West Virginia University approves $7M in staff cuts, 3% tuition increase
Jun 23, 2023, 12:10 PM
(AP Photo/Raymond Thompson, File)
CHARLESTON, W.Va. (AP) — With more cuts expected, West Virginia University’s governing board moved forward Friday with slashing 12 graduate and doctorate programs amid a $45 million budget shortfall and approved a just under 3 percent tuition increase.
The estimated $1.2 billion fiscal year 2024 budget approved by the institution’s Board of Governors includes $7 million in staff cuts, or around 132 positions, including 38 faculty members.
For an undergraduate in-state resident, per-semester tuition will rise to $4,824, a $132 increase. Out-of-state undergraduates will pay $13,680 per semester, a $396 increase.
The public land-grant research university has been conducting a multi-year review of its programs to try to offset the growing deficit. President Gordan Gee and other top university officials say the shortfall, which officials say could rise to $75 million in five years, is largely a result of enrollment declines. The student population at West Virginia University has declined 10% since 2015.
Gee has also cited the factors of inflation stress and increases to premiums the school is required to pay for the state’s government employees’ health insurance program, PEIA, passed by the state Legislature earlier this year.
“This process is obviously challenging and at times painful for the University community. It is, however, necessary,” Gee said Friday.
In 2021, the University began its first review of master’s and PhD degree programs academic offerings to identify “programs of concern” using enrollment, graduate rate and job market data.
The 12 programs cut include graduate studies tracks for finance, instructional design and technology, and elementary and secondary education, as well as the school’s doctorate accounting program. Appeals by the instructional design and technology and finance programs were denied in April.
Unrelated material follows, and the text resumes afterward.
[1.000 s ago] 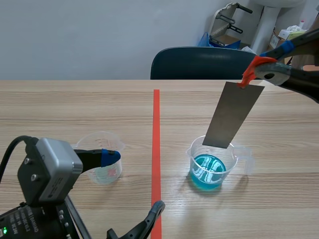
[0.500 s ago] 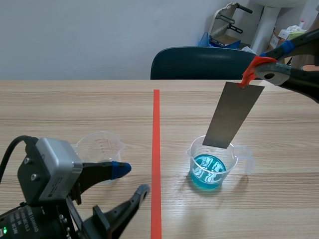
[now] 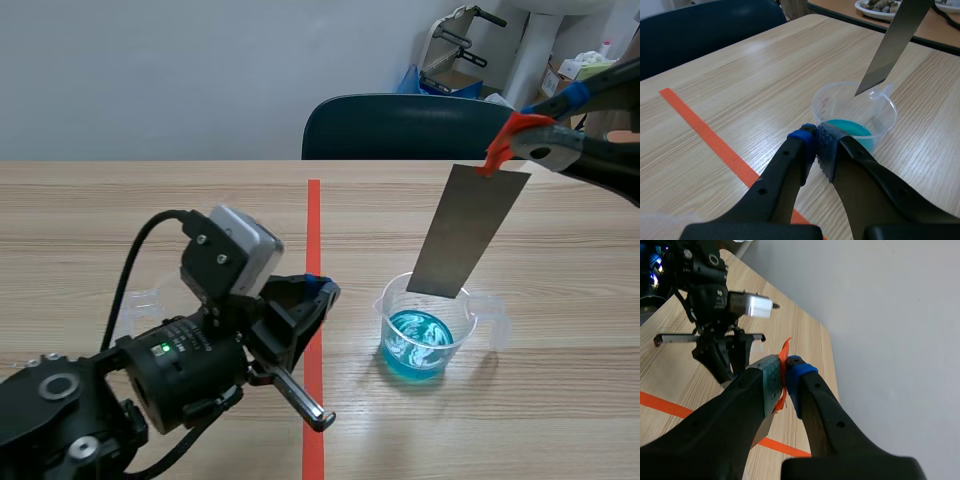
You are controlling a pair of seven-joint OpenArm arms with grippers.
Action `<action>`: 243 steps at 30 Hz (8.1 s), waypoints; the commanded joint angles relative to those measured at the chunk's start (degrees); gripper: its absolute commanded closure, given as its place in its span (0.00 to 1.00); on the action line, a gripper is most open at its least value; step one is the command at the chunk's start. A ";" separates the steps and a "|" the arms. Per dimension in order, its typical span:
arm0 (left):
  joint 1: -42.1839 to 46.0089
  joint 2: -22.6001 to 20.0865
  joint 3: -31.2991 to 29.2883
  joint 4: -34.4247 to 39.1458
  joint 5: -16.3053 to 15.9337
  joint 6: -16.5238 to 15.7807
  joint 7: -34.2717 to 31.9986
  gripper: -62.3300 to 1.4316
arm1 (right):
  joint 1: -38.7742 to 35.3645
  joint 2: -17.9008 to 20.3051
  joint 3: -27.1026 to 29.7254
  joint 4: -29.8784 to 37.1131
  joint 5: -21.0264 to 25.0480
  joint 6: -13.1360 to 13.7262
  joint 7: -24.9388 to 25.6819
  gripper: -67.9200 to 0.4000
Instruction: Do the redox reaction experiment
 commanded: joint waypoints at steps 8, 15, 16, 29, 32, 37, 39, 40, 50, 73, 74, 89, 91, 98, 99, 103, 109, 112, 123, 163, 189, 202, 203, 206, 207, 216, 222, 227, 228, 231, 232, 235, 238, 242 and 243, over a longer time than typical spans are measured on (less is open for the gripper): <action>-5.95 4.96 3.54 -5.35 -1.88 -0.33 -0.76 0.94 | 0.50 0.63 1.07 0.46 1.40 0.46 0.83 0.98; -6.93 6.25 3.63 -7.17 -1.62 -1.38 -0.98 0.94 | 0.50 0.63 1.07 0.46 1.40 0.46 0.83 0.98; -7.08 6.25 3.63 -7.23 -1.64 -1.68 -1.01 0.94 | 0.50 0.63 1.07 0.46 1.40 0.46 0.83 0.98; -7.50 6.84 5.55 -7.50 0.13 -2.05 -1.05 0.94 | 0.50 0.63 1.07 0.46 1.38 0.46 0.81 0.98; -7.50 6.84 5.55 -7.50 0.13 -2.03 -1.05 0.94 | 0.50 0.63 1.07 0.46 1.38 0.46 0.81 0.98; -6.49 6.49 4.50 -7.41 0.00 -1.79 -1.31 0.94 | 0.50 0.63 1.07 0.46 1.38 0.46 0.81 0.98; -4.94 5.55 3.06 -6.78 -0.37 -1.79 -2.14 0.94 | 0.50 0.63 1.07 0.46 1.38 0.46 0.83 0.98; -3.85 4.92 2.03 -6.05 -0.37 -1.79 -2.14 0.94 | 0.50 0.63 1.07 0.46 1.38 0.46 0.81 0.98; 15.43 -3.89 -13.94 8.79 -0.35 -1.84 -0.92 0.94 | 0.50 0.63 1.07 0.46 1.38 0.46 0.81 0.98; 67.47 -7.10 -50.75 33.22 -3.37 -1.81 -4.50 0.94 | 0.50 0.63 1.07 0.46 1.38 0.46 0.81 0.98; 68.52 -6.36 -51.74 33.64 -3.37 -1.81 -4.50 0.94 | 0.50 0.63 1.07 0.46 1.38 0.46 0.76 0.98; 71.87 -3.32 -56.46 39.89 -5.07 -0.90 -5.16 0.76 | 0.50 0.63 1.07 0.46 1.38 0.46 0.79 0.98; 71.84 -3.32 -56.46 40.50 -5.84 -0.66 -5.18 0.63 | 0.50 0.63 1.07 0.46 1.38 0.46 0.81 0.98; 71.65 -3.34 -56.46 40.87 -5.31 0.13 -5.73 0.10 | 0.50 0.63 1.07 0.46 1.38 0.46 0.81 0.98; 71.65 -3.34 -56.46 40.87 -4.98 0.11 -6.14 0.02 | 0.50 0.63 1.07 0.46 1.38 0.46 0.81 0.98; 71.63 -3.34 -56.46 40.87 -4.81 0.11 -6.95 0.00 | 0.50 0.63 1.07 0.46 1.38 0.46 0.81 0.98; 71.52 -3.34 -56.46 40.87 -4.83 0.13 -6.97 0.00 | 0.50 0.63 1.07 0.46 1.38 0.46 0.81 0.98; 71.52 -3.34 -56.46 40.87 -5.01 0.66 -6.99 0.00 | 0.50 0.63 1.07 0.46 1.38 0.46 0.81 0.98; 70.55 -3.34 -56.46 40.87 -5.07 1.42 -6.84 0.00 | 0.50 0.63 1.07 0.46 1.38 0.46 0.79 0.98; 70.58 -3.34 -56.46 40.87 -4.79 1.42 -6.43 0.00 | 0.52 0.63 1.07 0.46 1.38 0.46 0.81 0.98; 70.58 -3.34 -56.46 40.87 -4.79 1.42 -6.43 0.00 | 0.52 0.63 1.07 0.46 1.38 0.46 0.81 0.98; 70.58 -3.34 -56.46 40.87 -4.79 1.42 -6.43 0.00 | 0.52 0.63 1.07 0.46 1.38 0.46 0.81 0.98; 70.58 -3.34 -56.46 40.87 -4.79 1.42 -6.43 0.00 | 0.52 0.63 1.07 0.46 1.38 0.46 0.81 0.98; 70.58 -3.34 -56.46 40.87 -4.79 1.42 -6.43 0.00 | 0.52 0.63 1.07 0.46 1.38 0.46 0.81 0.98; 70.58 -3.34 -56.46 40.87 -4.79 1.42 -6.43 0.00 | 0.52 0.63 1.07 0.46 1.38 0.46 0.81 0.98; 70.58 -3.34 -56.46 40.87 -4.79 1.42 -6.43 0.00 | 0.52 0.63 1.07 0.46 1.38 0.46 0.79 0.98; 70.58 -3.34 -56.46 40.87 -4.79 1.42 -6.43 0.00 | 0.52 0.61 1.07 0.46 1.38 0.46 0.70 0.98; 70.58 -3.34 -56.46 40.87 -4.79 1.42 -6.43 0.00 | 0.68 -0.39 1.07 0.46 1.20 0.46 -0.76 0.98; 70.58 -3.34 -56.46 40.87 -4.79 1.42 -6.43 0.00 | 0.72 -0.85 1.05 0.46 0.83 0.46 -0.96 0.98; 70.58 -3.34 -56.46 40.87 -4.79 1.42 -6.43 0.00 | 0.90 -2.19 1.01 0.46 0.44 0.46 -1.16 0.98; 70.58 -3.34 -56.46 40.87 -4.79 1.42 -6.40 0.00 | 1.03 -2.64 1.01 0.46 0.26 0.46 -1.14 0.98; 70.58 -3.34 -56.46 40.87 -4.79 1.42 -6.43 0.00 | 2.03 -4.26 0.79 0.46 -0.50 0.46 -1.60 0.98; 70.58 -3.34 -56.46 40.87 -4.72 1.42 -6.40 0.00 | 4.00 -5.38 -1.03 0.46 -0.96 0.46 -2.69 0.98; 70.58 -3.34 -56.46 40.87 -4.63 1.42 -6.43 0.00 | 7.17 -6.95 -4.55 0.46 -1.27 0.46 -4.48 0.98; 70.58 -3.34 -56.46 40.87 -4.63 1.42 -6.43 0.00 | 7.98 -7.34 -5.49 0.46 -1.27 0.46 -4.83 0.98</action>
Programs and majors will stop admitting students after the start of the 2023-24 academic year. Officials said when a program is approved to be discontinued, it goes through a sunset and teach out process to ensure enrolled students are able to complete the program within a reasonable amount of time.
Three graduate programs that will be entirely preserved are graduate programs in special education, communication studies and journalism. Just over 20 others are currently being assessed with improvement plans.
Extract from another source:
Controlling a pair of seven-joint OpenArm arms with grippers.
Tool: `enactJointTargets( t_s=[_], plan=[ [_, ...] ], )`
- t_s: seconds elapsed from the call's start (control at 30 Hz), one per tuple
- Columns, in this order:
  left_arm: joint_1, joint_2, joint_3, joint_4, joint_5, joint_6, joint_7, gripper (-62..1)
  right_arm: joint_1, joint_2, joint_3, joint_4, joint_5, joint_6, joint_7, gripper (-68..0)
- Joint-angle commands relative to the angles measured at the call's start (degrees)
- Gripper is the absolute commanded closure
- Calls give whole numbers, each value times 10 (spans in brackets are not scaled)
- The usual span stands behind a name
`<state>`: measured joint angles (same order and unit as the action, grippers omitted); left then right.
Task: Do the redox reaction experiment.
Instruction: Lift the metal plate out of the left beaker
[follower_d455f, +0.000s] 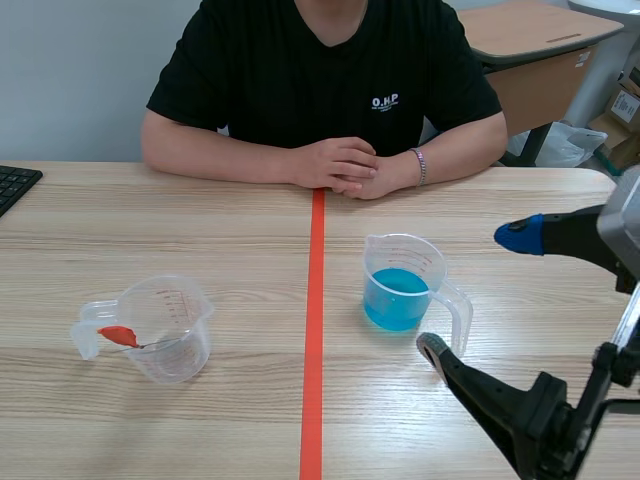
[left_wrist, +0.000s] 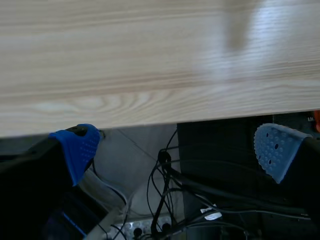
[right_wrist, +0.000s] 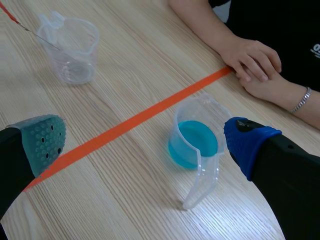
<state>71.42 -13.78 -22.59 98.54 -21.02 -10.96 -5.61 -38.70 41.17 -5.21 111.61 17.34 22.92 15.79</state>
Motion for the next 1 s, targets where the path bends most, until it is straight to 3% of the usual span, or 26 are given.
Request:
enactJointTargets(
  t_s=[0.0,0.3,0.63,0.97],
  plan=[
    [-2,5,10,1,-4,-1,-10,-623,19,7,-15,12,6,-2,7,-679],
    [-2,11,73,-48,-8,-1,-25,-623,117,12,-144,12,-23,-2,4,-679],
    [-30,25,88,-99,-8,2,-38,-623,250,7,-300,10,-57,-7,-15,-679],
    [-40,25,88,-109,-7,3,-36,-623,355,-79,-412,-64,-134,-6,-41,-679]
  ],
)
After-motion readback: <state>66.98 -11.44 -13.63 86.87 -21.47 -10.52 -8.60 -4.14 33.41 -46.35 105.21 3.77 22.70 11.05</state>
The review of all academic programs underway now, “with the added goal of creating a smaller and more focused program portfolio,” said Maryanne Reed, provost and vice president of academic affairs for West Virginia University.
A list of programs “tagged for further review” will be made available the week of July 10, according to the university.
“This has been a very stressful time for our campuses and we are doing everything we can to support faculty and staff, who may be struggling with the uncertainty of how these changes will impact them,” Reed said during Friday’s meeting.
Last week, 55 faculty members signed and released an open letter opposing the reductions and calling the layoffs “unprecedented.” They said the process will damage the institution’s status as a research institution and that decision making about layoffs has not been transparent.
In a West Virginia University Faculty Senate meeting earlier this month, administrators struggled to identify the metrics they are using to evaluate programs and terminate faculty, even though layoffs have already begun, the letter alleges.
“Administrators claim down-sizing will be ‘student-centered,’ but the inconsistencies in program review practices suggest the academic ‘transformation’ is, at best, proceeding by financial guess work,” the faculty said.
During Friday’s meeting, the board also endorsed the merger of the University’s College of Creative Arts and the Reed College of Media, announced last week. Leadership from both colleges will work this summer to map out the new school.
In May 2021, the university announced plans for the first significant merger of two colleges with the creation of the new College of Applied Human Sciences.